**TASK GOAL**: Please write out every line of the listing without alteration, but omit the images.
Content starts
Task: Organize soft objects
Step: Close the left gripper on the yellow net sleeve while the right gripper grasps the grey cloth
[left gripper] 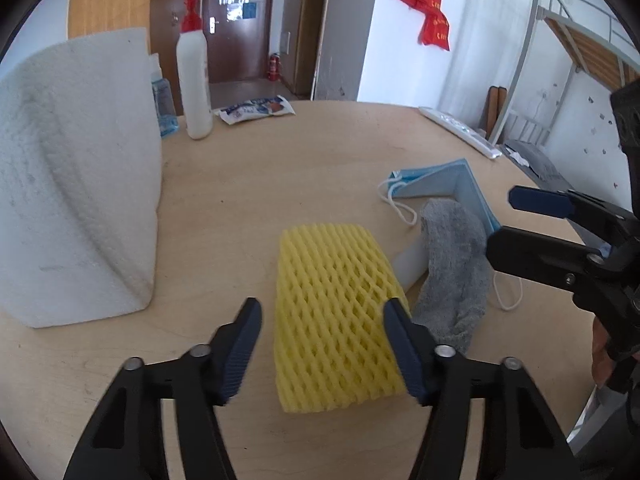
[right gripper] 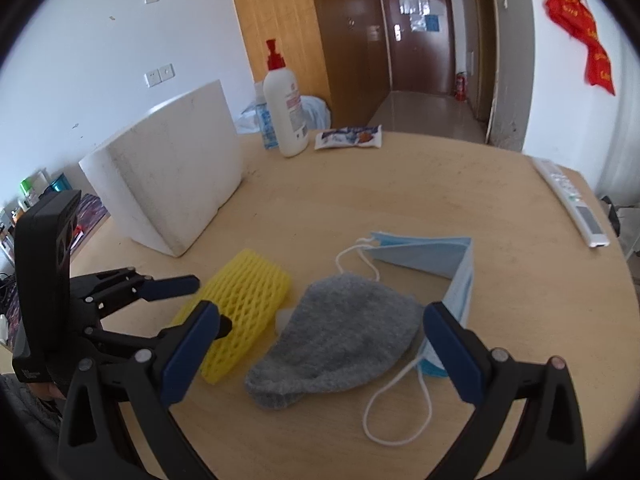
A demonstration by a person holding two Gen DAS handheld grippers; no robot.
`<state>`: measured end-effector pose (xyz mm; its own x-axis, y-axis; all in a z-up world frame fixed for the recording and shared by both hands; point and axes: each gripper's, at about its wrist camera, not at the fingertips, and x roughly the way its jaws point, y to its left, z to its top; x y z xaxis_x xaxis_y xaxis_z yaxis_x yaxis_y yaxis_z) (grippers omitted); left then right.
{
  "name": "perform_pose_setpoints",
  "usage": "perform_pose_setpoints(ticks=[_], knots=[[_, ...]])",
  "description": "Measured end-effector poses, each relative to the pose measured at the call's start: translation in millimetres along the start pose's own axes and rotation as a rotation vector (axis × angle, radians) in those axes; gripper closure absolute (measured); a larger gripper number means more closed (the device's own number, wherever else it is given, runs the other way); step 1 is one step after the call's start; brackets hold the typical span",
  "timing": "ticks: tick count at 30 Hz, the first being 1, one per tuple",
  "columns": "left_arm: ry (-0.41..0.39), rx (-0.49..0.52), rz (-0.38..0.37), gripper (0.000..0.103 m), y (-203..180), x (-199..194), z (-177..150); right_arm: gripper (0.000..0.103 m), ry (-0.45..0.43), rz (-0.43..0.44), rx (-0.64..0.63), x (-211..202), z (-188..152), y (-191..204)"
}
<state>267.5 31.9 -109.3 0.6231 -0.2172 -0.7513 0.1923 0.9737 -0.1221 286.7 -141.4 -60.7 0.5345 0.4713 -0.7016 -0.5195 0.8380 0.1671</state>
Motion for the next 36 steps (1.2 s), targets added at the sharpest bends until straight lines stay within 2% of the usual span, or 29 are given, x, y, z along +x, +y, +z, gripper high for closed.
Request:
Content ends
**THE COMPLETED TASK**:
Task: Organize soft objects
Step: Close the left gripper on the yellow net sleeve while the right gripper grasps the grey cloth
[left gripper] 
[right gripper] 
A demonstration by a person holding two Gen DAS handheld grippers; no robot.
`<state>`: measured end-effector pose (xyz mm; its own x-axis, y-axis; all in a z-up world frame fixed for the recording and shared by both hands; point and axes: each gripper's, at about its wrist camera, not at the fingertips, and x roughly the way its jaws point, y to its left, z to its top; x y z xaxis_x xaxis_y xaxis_z yaxis_x yaxis_y yaxis_z) (grippers omitted); left then right.
{
  "name": "perform_pose_setpoints",
  "usage": "perform_pose_setpoints(ticks=[_], knots=[[_, ...]])",
  "description": "Measured end-effector poses, each relative to the pose measured at the call's start: translation in millimetres along the start pose's own axes and rotation as a rotation vector (axis × angle, radians) in those axes; gripper closure absolute (measured); a larger gripper number means more closed (the device's own number, wherever else it is given, runs the other way); step 1 is one step after the call's start; brackets hold the typical span",
  "timing": "ticks: tick count at 30 Hz, the first being 1, one per tuple",
  "columns": "left_arm: ry (-0.41..0.39), rx (-0.49..0.52), rz (-0.38..0.37), gripper (0.000..0.103 m), y (-203..180), x (-199..194), z (-177..150); right_arm: gripper (0.000..0.103 m), ry (-0.45..0.43), rz (-0.43..0.44), rx (-0.64..0.63), x (-211..202), z (-188..152), y (-191..204)"
}
<state>267.5 31.9 -109.3 0.6231 -0.2172 -0.7513 0.1923 0.9737 -0.1221 286.7 -141.4 -60.7 0.5345 0.4713 -0.7016 -0.5195 0.8380 0.1671</state>
Motion for the next 36 steps (1.2 s), targets added at the sharpest bends until straight lines stay within 2% of the usual span, or 29 are given, x, y, z along +x, +y, +z, gripper high for closed.
Request:

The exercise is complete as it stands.